AIM OF THE EXERCISE:
Look through the data below. Collect every line where the word "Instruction" occurs.
________________
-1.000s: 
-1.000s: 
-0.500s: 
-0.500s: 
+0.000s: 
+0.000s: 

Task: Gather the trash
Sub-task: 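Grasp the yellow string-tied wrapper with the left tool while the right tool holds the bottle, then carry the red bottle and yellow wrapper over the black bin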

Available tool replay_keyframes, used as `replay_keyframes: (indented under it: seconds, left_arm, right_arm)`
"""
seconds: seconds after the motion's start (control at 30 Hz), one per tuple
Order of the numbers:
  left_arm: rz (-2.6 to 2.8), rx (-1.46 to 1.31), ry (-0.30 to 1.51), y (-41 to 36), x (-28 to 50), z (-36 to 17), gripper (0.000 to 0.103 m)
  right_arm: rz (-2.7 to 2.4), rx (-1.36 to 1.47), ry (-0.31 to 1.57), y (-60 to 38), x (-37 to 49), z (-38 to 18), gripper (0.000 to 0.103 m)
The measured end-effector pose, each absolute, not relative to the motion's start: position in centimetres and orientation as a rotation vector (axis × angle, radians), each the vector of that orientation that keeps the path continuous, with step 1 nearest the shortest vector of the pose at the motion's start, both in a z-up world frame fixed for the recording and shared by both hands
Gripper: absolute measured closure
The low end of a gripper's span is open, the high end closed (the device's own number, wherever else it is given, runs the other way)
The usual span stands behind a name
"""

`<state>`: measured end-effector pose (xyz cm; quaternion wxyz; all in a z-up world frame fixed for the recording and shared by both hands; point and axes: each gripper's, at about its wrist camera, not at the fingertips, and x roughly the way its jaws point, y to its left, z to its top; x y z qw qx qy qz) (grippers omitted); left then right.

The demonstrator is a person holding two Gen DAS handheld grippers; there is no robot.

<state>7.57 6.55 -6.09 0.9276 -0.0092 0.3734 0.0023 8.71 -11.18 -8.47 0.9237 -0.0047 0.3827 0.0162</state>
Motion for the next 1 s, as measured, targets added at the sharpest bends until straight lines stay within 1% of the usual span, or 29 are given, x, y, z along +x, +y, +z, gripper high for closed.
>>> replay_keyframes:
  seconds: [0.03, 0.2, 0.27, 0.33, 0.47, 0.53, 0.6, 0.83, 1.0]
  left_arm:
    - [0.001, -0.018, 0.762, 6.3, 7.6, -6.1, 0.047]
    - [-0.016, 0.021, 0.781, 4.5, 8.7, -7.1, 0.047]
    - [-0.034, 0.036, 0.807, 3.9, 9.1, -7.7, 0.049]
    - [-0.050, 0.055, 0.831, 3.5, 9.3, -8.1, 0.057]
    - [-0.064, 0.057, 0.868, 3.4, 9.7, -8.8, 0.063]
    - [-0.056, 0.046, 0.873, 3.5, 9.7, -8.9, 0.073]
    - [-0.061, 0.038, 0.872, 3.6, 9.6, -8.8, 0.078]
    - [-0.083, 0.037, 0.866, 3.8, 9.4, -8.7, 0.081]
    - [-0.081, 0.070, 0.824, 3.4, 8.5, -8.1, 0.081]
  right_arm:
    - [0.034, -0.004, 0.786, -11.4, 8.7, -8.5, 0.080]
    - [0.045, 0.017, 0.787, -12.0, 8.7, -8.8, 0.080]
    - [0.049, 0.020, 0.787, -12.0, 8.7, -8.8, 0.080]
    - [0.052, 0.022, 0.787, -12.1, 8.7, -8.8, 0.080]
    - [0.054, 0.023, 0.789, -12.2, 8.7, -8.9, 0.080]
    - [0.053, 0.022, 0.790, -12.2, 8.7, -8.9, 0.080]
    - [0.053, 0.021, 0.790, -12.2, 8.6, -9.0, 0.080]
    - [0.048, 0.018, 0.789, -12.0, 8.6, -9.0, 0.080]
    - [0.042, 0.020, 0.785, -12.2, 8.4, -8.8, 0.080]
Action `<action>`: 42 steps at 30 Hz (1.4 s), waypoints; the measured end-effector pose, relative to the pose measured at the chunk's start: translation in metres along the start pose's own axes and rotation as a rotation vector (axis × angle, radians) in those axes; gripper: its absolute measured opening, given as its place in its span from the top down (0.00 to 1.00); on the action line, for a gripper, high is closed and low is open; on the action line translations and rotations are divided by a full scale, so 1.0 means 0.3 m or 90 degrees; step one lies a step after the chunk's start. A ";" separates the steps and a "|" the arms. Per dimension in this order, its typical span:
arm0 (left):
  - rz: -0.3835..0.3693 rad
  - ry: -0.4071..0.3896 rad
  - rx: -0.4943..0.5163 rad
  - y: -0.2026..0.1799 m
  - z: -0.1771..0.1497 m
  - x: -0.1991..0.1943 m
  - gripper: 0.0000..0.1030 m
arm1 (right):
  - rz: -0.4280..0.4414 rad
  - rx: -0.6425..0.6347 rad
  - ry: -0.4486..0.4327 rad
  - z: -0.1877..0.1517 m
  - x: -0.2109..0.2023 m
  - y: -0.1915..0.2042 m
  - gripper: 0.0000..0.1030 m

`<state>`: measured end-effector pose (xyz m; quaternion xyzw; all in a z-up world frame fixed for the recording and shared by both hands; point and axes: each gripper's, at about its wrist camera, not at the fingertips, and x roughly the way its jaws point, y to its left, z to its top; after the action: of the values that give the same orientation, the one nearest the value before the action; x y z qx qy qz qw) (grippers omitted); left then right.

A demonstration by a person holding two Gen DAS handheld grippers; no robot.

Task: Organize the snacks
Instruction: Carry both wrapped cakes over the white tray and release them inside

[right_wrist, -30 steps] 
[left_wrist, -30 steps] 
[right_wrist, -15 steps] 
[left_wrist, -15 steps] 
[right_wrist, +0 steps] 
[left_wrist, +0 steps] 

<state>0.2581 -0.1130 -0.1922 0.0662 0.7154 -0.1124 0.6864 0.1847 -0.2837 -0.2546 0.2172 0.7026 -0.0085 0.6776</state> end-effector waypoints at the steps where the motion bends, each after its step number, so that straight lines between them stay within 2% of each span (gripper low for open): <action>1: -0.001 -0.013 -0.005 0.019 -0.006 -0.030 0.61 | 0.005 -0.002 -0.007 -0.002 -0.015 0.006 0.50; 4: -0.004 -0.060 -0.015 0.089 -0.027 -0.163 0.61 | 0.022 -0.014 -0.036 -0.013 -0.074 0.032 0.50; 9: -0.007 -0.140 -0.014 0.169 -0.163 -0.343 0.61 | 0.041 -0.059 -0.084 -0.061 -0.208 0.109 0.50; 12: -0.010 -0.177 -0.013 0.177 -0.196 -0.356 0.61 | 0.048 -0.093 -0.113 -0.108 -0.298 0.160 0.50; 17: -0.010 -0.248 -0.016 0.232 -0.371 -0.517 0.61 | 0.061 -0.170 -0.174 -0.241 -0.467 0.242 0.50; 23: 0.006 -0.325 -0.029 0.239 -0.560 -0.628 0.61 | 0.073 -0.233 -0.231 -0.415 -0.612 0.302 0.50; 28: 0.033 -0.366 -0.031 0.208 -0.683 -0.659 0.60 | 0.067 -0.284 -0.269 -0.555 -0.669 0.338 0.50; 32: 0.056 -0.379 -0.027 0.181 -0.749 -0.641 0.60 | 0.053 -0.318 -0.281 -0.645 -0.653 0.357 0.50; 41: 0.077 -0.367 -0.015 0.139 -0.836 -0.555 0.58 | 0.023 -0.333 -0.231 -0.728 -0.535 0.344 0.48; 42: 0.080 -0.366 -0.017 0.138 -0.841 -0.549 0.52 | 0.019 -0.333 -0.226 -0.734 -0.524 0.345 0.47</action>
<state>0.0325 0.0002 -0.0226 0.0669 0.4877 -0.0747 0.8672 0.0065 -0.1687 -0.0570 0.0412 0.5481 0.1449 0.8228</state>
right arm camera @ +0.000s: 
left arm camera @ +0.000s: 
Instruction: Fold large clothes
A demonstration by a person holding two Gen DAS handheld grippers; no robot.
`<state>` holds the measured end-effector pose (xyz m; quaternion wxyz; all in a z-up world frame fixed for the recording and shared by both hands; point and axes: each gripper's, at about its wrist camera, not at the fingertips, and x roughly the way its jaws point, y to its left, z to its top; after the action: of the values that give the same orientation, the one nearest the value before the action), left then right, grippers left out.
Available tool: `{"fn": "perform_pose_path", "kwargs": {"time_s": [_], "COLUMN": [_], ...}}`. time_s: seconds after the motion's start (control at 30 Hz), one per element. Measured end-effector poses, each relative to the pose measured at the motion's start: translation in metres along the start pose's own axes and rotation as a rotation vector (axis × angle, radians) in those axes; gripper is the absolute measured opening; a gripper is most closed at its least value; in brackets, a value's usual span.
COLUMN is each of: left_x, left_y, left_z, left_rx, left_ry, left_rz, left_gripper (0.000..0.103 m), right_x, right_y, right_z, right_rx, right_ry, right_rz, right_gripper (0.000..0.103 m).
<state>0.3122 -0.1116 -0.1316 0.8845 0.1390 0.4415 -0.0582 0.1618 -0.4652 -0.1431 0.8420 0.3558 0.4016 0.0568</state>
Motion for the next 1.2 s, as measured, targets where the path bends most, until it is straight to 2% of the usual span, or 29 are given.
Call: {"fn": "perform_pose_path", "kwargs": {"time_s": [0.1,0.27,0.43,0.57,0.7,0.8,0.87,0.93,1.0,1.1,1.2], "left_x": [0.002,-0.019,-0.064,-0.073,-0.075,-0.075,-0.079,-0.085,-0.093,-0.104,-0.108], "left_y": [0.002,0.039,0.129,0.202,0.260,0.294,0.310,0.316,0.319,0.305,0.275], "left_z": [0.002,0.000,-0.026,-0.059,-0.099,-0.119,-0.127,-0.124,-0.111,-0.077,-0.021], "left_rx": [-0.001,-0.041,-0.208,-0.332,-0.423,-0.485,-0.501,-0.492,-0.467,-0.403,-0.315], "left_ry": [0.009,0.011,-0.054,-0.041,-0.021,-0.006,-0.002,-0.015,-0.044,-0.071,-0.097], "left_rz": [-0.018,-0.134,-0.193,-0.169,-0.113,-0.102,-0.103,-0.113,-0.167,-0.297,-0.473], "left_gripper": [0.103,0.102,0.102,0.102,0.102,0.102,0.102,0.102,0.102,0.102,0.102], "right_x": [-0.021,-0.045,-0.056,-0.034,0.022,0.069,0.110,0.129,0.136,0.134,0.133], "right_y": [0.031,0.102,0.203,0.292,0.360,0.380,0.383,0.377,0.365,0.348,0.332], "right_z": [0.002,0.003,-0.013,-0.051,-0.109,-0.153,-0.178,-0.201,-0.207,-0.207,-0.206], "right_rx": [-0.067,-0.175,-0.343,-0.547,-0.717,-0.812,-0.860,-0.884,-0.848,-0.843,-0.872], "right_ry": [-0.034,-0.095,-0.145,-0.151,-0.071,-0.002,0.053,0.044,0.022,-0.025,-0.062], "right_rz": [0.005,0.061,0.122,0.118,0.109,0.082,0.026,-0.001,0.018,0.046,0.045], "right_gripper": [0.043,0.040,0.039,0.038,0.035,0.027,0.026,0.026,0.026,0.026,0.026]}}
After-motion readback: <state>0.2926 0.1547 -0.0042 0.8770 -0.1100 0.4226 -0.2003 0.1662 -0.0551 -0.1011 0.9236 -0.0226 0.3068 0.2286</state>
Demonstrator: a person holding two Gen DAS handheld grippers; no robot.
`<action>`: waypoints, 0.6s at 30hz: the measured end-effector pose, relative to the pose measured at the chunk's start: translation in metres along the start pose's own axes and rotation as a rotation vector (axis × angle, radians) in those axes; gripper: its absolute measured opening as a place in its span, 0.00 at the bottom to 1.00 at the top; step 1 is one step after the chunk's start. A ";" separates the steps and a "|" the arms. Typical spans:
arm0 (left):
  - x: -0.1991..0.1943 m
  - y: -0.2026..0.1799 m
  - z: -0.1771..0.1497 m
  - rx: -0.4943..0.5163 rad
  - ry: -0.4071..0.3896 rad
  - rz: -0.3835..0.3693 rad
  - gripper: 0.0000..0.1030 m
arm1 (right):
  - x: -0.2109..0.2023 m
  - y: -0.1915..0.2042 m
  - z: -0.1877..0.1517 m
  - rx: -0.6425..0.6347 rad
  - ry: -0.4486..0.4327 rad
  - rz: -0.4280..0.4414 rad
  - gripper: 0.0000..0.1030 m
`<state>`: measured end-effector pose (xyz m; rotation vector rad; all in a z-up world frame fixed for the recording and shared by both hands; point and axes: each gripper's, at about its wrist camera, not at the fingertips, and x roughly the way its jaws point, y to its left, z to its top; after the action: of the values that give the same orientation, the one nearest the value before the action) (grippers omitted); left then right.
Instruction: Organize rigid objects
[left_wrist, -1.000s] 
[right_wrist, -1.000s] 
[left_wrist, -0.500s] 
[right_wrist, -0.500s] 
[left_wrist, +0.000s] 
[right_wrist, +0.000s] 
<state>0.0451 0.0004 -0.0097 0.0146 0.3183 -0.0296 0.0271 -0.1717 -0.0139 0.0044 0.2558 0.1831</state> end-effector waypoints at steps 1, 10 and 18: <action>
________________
ANSWER TO THE EXERCISE:
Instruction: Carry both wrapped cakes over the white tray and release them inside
Instruction: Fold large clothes
Instruction: Organize rigid objects

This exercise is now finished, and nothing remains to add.